The financial health of the large number of US leveraged buy-outs is deteriorating more than other parts of the debt market as the economy slows and the credit markets remain shut to debt-laden companies, Fitch Ratings says in a study to be released on Thursday.
Weak performance is already hurting loan-financed LBOs done in the boom years of 2004 to 2007, when investors from hedge funds to structured finance vehicles flocked to higher-yielding parts of the debt markets.
Of the 209 LBOs and nearly $300bn in accompanying loans that Fitch studied, credit rating downgrades have surpassed upgrades by a ratio of three to one from the time of the LBO until the end of May.
Fitch said that an analysis of ratings changes for companies in the high-yield market, which were not part of LBOs showed an almost equal amount of upgrades versus downgrades.
“The vast majority of the downgrades were driven by weak cash flows and weak revenue generation, things that in the context of their post-LBO capital structure could prove problematic,” says William May, senior director at Fitch Ratings.
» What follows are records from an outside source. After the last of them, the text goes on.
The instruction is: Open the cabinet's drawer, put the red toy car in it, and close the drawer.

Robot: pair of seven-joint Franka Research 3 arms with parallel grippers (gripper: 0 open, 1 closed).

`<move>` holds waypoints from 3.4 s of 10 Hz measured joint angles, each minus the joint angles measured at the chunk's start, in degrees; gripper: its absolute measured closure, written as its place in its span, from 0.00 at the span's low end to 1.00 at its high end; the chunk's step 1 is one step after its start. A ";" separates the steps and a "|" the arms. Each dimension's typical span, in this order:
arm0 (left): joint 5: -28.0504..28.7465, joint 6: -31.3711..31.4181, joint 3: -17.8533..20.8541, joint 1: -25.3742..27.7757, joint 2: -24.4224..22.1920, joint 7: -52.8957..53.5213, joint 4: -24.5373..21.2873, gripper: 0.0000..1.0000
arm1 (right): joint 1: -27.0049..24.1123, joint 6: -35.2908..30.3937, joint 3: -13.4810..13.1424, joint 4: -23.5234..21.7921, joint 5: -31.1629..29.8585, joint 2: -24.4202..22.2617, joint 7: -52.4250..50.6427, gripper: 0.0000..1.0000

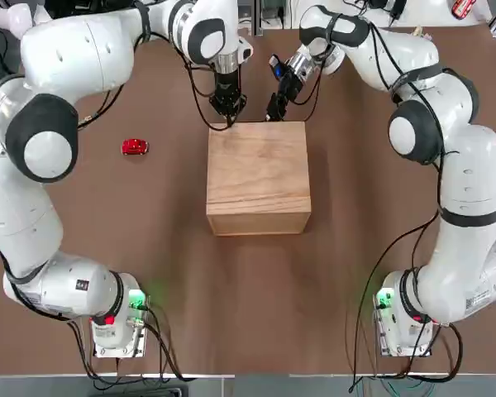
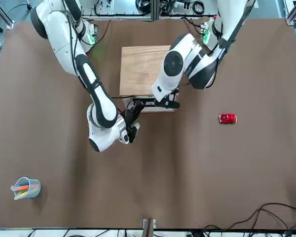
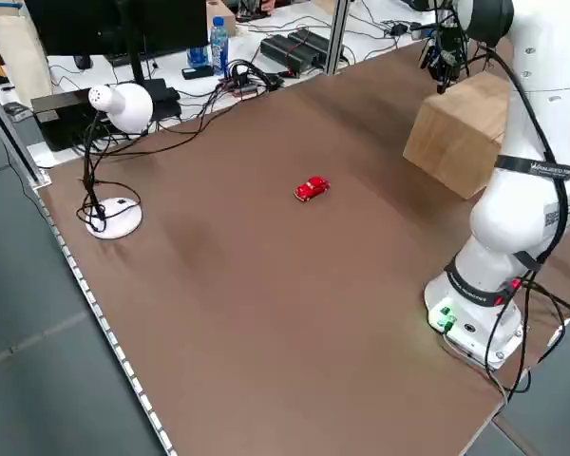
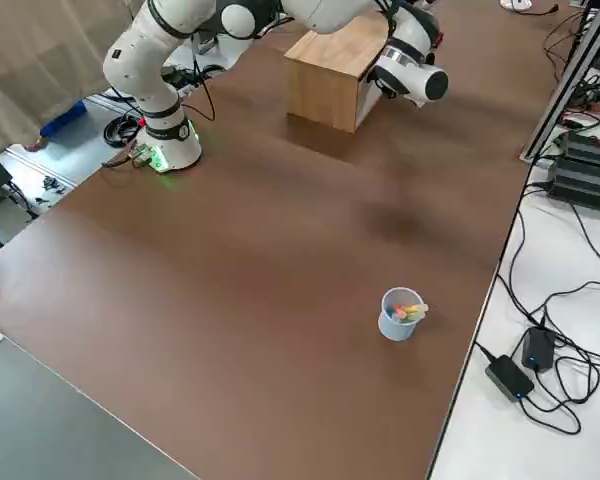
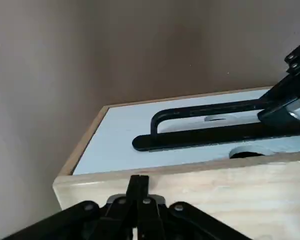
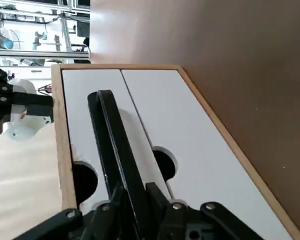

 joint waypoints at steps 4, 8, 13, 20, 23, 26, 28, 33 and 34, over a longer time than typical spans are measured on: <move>0.00 0.00 0.00 0.01 -0.01 0.00 -0.01 0.99 | 0.02 -0.01 0.08 0.00 0.00 0.02 0.07 0.80; 0.00 0.00 -0.02 0.05 -0.05 0.00 -0.06 0.99 | -0.02 0.74 -0.10 0.58 0.00 0.07 1.27 0.80; 0.00 -0.01 -0.29 0.08 -0.16 -0.02 -0.24 0.99 | -0.44 5.27 -0.17 1.93 0.21 0.07 2.48 0.80; 0.00 -0.01 -0.31 0.14 -0.20 -0.04 -0.30 0.99 | -1.11 11.44 -0.20 2.63 1.52 0.08 3.80 0.80; 0.00 -0.01 -0.34 0.15 -0.20 -0.05 -0.30 0.99 | -1.42 14.47 -0.47 2.64 3.65 0.12 4.88 0.80; 0.00 -0.01 -0.34 0.16 -0.20 -0.05 -0.31 0.99 | -1.51 16.66 -0.45 2.73 4.25 0.12 5.82 0.80; 0.00 -0.01 -0.34 0.16 -0.20 -0.05 -0.31 0.99 | -1.53 17.78 -0.45 2.82 4.47 0.12 6.06 0.80; 0.00 0.00 -0.36 0.16 -0.21 -0.05 -0.31 0.99 | -1.80 19.13 -0.53 3.06 5.66 0.13 6.85 0.80; 0.00 -0.01 -0.36 0.16 -0.21 -0.05 -0.31 0.99 | -1.81 19.36 -0.53 3.06 5.74 0.13 6.93 0.80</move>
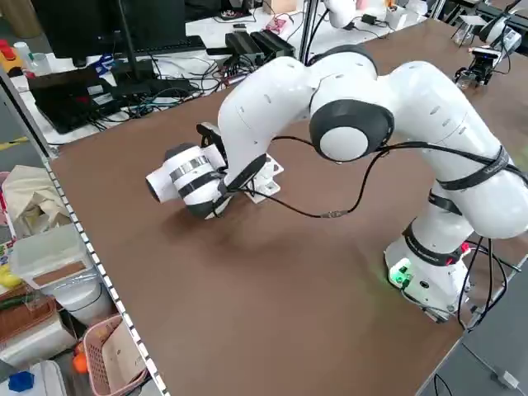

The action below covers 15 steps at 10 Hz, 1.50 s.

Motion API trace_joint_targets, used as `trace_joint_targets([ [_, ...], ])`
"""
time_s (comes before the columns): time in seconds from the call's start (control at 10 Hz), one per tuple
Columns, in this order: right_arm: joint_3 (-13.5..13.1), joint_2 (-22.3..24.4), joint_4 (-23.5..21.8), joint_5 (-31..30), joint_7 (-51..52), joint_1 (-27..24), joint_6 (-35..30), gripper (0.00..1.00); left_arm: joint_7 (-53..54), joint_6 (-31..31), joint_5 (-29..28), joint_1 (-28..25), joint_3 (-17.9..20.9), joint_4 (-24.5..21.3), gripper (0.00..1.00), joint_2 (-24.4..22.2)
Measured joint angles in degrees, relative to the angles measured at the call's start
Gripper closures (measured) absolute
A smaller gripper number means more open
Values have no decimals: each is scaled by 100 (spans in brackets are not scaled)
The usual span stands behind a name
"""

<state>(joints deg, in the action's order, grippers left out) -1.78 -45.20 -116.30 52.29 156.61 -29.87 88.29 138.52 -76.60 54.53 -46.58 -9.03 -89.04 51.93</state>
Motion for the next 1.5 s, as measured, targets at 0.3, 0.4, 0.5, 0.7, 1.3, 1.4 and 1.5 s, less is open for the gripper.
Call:
trace_joint_targets([
  [0.3,1,0,-2,149,1,73,0,0,2,5,-7,0,-3,-20,77,-6],
  [0.4,2,0,-2,171,1,111,0,0,5,5,-6,-1,-8,-18,78,-15],
  [0.5,2,0,-2,185,1,143,0,0,8,6,-6,-4,-18,-17,78,-27],
  [0.7,3,0,-2,222,2,170,0,0,8,6,-11,-5,-18,-20,79,-34],
  [1.3,3,-7,-7,343,37,210,13,0,8,16,-173,7,-103,-26,79,-292],
  [1.4,3,-12,-7,380,42,237,52,0,8,19,-230,8,-137,-27,79,-324],
  [1.5,3,-24,-7,386,54,260,121,0,8,21,-278,9,-166,-30,79,-359],
])
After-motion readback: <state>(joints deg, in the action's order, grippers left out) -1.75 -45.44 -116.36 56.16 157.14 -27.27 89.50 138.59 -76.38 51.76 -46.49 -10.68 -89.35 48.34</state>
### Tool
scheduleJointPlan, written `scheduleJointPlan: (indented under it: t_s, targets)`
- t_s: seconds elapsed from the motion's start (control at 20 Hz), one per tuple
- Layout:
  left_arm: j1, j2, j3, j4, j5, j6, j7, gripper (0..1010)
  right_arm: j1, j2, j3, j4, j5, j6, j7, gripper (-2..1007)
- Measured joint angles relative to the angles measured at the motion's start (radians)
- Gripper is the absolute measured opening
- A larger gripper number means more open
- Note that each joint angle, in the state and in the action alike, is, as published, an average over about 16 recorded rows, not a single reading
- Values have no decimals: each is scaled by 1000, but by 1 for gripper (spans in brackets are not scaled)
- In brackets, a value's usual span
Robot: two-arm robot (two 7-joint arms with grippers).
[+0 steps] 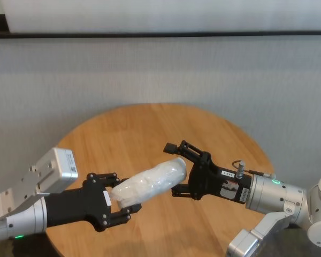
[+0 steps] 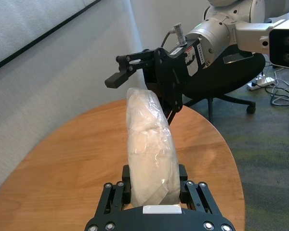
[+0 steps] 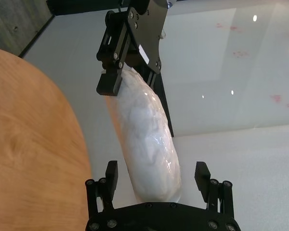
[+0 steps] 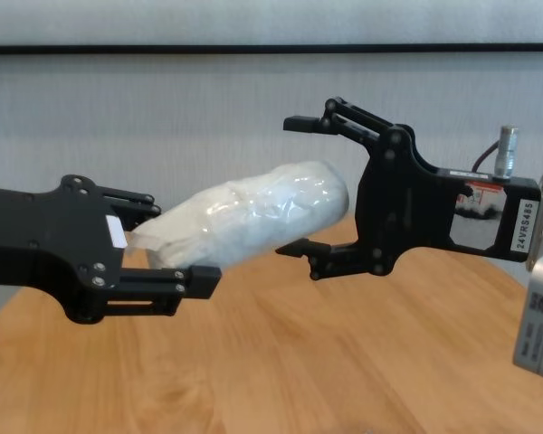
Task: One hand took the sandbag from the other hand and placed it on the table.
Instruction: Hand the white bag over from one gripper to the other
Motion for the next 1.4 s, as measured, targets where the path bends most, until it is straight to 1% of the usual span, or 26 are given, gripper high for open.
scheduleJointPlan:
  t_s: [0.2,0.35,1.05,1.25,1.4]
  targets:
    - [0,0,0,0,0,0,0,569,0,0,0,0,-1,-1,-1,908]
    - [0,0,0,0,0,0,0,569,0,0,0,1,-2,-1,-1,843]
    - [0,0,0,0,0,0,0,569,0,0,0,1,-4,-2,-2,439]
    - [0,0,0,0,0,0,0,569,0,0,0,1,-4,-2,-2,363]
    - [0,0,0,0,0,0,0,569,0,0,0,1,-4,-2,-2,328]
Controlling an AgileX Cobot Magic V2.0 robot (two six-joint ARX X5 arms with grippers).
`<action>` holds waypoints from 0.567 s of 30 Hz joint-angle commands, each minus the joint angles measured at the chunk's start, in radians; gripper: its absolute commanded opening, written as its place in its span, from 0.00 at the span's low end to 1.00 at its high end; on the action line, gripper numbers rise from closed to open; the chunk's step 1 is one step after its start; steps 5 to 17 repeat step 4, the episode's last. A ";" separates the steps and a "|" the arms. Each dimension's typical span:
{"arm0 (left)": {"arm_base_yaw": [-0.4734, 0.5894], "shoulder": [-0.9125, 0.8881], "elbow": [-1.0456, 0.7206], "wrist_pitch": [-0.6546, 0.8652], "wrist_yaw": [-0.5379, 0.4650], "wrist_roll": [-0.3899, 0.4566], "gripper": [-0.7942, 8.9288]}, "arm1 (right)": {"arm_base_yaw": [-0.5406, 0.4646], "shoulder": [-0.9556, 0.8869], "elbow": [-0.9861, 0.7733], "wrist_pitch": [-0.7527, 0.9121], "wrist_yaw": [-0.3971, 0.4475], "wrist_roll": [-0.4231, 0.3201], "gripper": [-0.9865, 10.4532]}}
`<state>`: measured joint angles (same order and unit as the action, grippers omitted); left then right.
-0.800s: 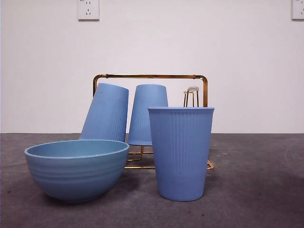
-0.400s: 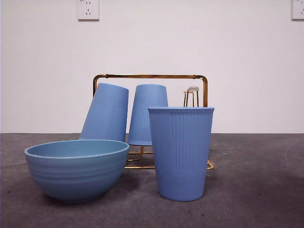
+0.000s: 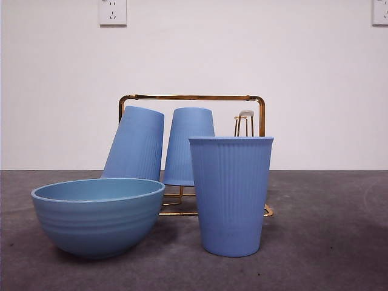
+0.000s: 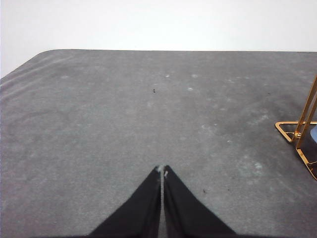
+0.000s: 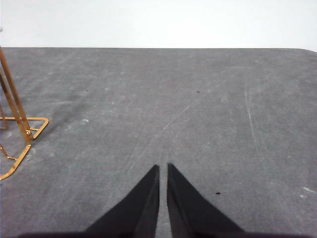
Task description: Right arm lift cup from the cupboard, then place it on the right of the bowl
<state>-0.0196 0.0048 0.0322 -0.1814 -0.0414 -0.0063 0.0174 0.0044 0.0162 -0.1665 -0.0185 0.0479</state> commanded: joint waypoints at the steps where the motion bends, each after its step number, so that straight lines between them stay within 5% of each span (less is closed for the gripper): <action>1: 0.002 -0.002 -0.020 -0.005 0.003 0.014 0.09 | -0.003 -0.001 -0.005 0.012 0.000 -0.010 0.11; 17: 0.002 -0.002 -0.020 -0.005 0.003 0.013 0.09 | -0.003 -0.001 -0.005 0.012 0.000 -0.011 0.11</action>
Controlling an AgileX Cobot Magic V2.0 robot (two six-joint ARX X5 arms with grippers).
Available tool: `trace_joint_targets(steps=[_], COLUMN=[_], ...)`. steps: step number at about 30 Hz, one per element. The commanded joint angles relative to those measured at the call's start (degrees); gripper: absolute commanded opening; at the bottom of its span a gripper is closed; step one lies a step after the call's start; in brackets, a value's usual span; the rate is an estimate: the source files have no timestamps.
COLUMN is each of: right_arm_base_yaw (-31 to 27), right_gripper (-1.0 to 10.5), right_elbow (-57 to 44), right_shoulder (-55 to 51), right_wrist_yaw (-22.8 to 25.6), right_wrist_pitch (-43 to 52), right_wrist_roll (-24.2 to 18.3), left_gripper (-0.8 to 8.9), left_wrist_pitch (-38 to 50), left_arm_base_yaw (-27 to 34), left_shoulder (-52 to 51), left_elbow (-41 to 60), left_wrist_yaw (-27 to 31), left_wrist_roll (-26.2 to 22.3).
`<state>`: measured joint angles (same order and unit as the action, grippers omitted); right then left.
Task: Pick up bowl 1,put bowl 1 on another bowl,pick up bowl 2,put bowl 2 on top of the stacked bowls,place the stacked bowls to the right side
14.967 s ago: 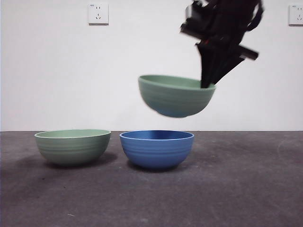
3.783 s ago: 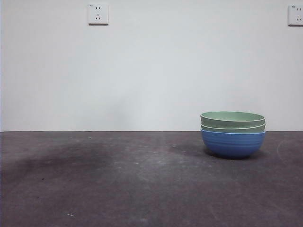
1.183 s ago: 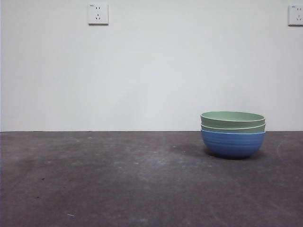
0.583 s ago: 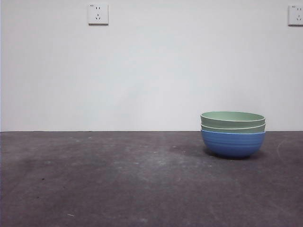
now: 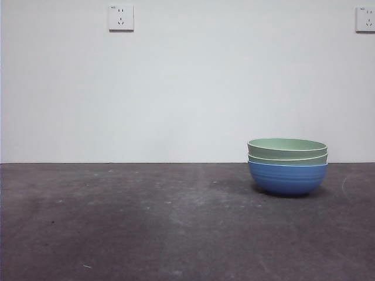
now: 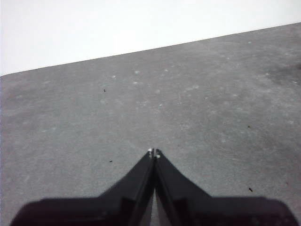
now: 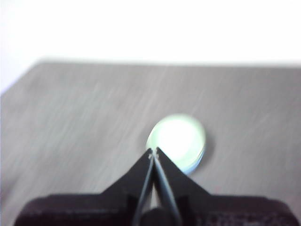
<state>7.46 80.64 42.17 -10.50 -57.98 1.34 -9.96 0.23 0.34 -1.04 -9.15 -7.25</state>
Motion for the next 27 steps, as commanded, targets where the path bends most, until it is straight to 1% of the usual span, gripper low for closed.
trace_joint_targets(steps=[1, 2, 3, 4, 8, 11, 17, 21, 27], right_arm_base_yaw=[-1.33, -1.46, -1.46, -1.46, -1.46, -1.46, -1.46, -1.46, -1.46], right_gripper=[0.0, 0.0, 0.0, 0.0, 0.0, 0.0, 0.0, 0.0, 0.0], right_elbow=[-15.23, -21.03, -29.42, -31.34, -45.24, -53.46, -65.13, -70.4, -75.67], right_shoulder=[-7.5, -10.62, -14.99, -16.0, -23.32, -27.87, -33.29, -35.63, -38.53], right_wrist_yaw=[-0.04, -0.07, -0.09, -0.09, -0.04, 0.09, 0.39, 0.42, 0.37], right_wrist_pitch=[11.17, 15.93, 23.15, 24.83, 36.94, 43.04, 49.9, 50.21, 50.18], right_wrist_roll=[-0.83, -0.79, -0.76, -0.74, -0.76, -0.79, -0.79, -0.81, -0.72], left_gripper=[-0.03, -0.03, -0.03, -0.03, -0.03, -0.03, -0.03, -0.03, -0.03], left_wrist_pitch=[0.02, 0.02, 0.02, 0.02, 0.02, 0.02, 0.02, 0.02, 0.02], left_arm_base_yaw=[0.22, 0.22, 0.22, 0.22, 0.22, 0.22, 0.22, 0.22, 0.22], left_shoulder=[-0.15, -0.15, -0.15, -0.15, -0.15, -0.15, -0.15, -0.15, -0.15], left_elbow=[0.79, 0.79, 0.79, 0.79, 0.79, 0.79, 0.79, 0.79, 0.79], left_wrist_yaw=[0.09, 0.09, 0.09, 0.09, 0.09, 0.09, 0.09, 0.09, 0.09], left_wrist_roll=[0.39, 0.39, 0.39, 0.39, 0.39, 0.39, 0.39, 0.39, 0.39])
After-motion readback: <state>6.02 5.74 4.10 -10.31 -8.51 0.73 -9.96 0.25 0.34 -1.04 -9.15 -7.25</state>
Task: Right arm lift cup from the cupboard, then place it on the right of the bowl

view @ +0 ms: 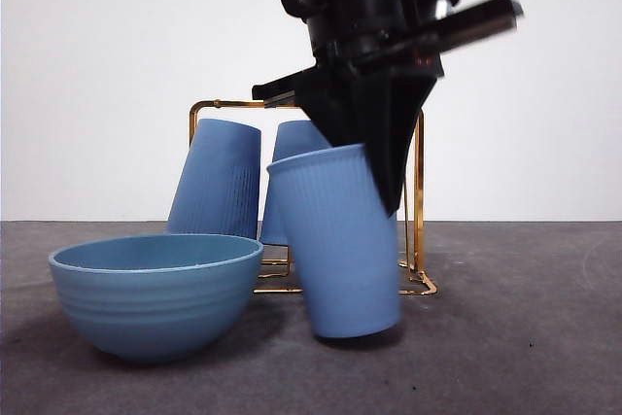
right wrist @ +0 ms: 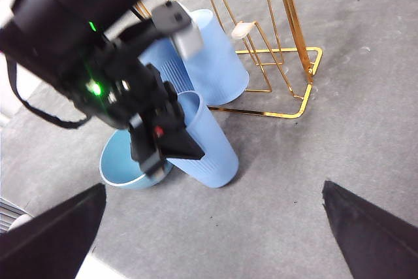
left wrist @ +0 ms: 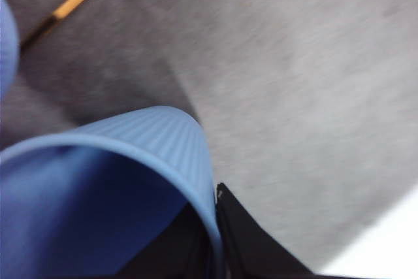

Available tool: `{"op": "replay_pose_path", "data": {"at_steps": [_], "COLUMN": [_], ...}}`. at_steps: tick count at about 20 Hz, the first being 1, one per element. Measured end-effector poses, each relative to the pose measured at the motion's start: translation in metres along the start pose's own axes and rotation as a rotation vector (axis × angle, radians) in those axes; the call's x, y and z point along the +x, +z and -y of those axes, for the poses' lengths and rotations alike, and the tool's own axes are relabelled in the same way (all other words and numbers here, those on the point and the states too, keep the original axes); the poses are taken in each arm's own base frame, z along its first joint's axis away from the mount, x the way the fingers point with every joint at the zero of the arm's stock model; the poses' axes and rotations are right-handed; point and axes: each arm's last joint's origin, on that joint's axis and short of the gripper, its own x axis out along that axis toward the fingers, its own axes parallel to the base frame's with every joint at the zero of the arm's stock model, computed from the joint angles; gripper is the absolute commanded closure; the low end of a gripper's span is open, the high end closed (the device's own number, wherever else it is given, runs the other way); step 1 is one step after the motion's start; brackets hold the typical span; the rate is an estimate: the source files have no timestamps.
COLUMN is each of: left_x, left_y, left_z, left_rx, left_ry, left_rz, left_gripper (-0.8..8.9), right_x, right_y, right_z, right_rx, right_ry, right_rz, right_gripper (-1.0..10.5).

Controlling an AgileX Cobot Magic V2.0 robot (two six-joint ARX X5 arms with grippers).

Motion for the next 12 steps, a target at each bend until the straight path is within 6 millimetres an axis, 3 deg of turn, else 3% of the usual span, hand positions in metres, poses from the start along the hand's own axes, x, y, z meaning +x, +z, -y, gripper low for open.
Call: {"op": "replay_pose_path", "data": {"at_steps": [4,6,9,12], "left_x": [0.010,0.012,0.022,0.009], "left_y": [0.001,0.002,0.003,0.010], "left_z": [0.008,0.009,0.009,0.012], "left_rx": [0.054,0.074,0.079,0.087], "left_ry": [0.026,0.027,0.033,0.024], "left_rz": [-0.023,-0.026,-0.051,-0.013], "left_gripper": [8.01,7.03,4.68,3.43], "right_x": [0.000,0.000,0.000,0.000], "right_y": [0.000,0.000,0.000,0.000], "right_z": [0.000,0.000,0.000,0.000], "right_rx": [0.000,0.000,0.001,0.001], "right_ry": [-0.001,0.000,-0.001,-0.001], "right_rz": [-0.002,-0.002,-0.002,-0.004], "right_gripper": [4.0,4.0,4.0,4.0]}}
About one-quarter of the LBOs studied by Fitch were for companies heavily tied to consumer spending, which has suffered as gas prices skyrocket and house prices plunge. Reflecting the deterioration in the economy and credit markets, downgrades and defaults for LBO-financed deals have picked up this year.
With default rates low and the economy strong in the past few years, leverage levels on LBOs rose while the traditional covenant protection demanded by lenders fell away. In 2006 and 2007, respectively, $7bn and $44bn of these so-called covenant lite LBO-related loans were issued, Fitch says.
This could mean companies could operate for a longer time in distress without defaulting on a loan because a covenant may not be there to violate, Fitch says. “A downside risk of that is that when they did default they could be in a weaker financial position,” says Mr May.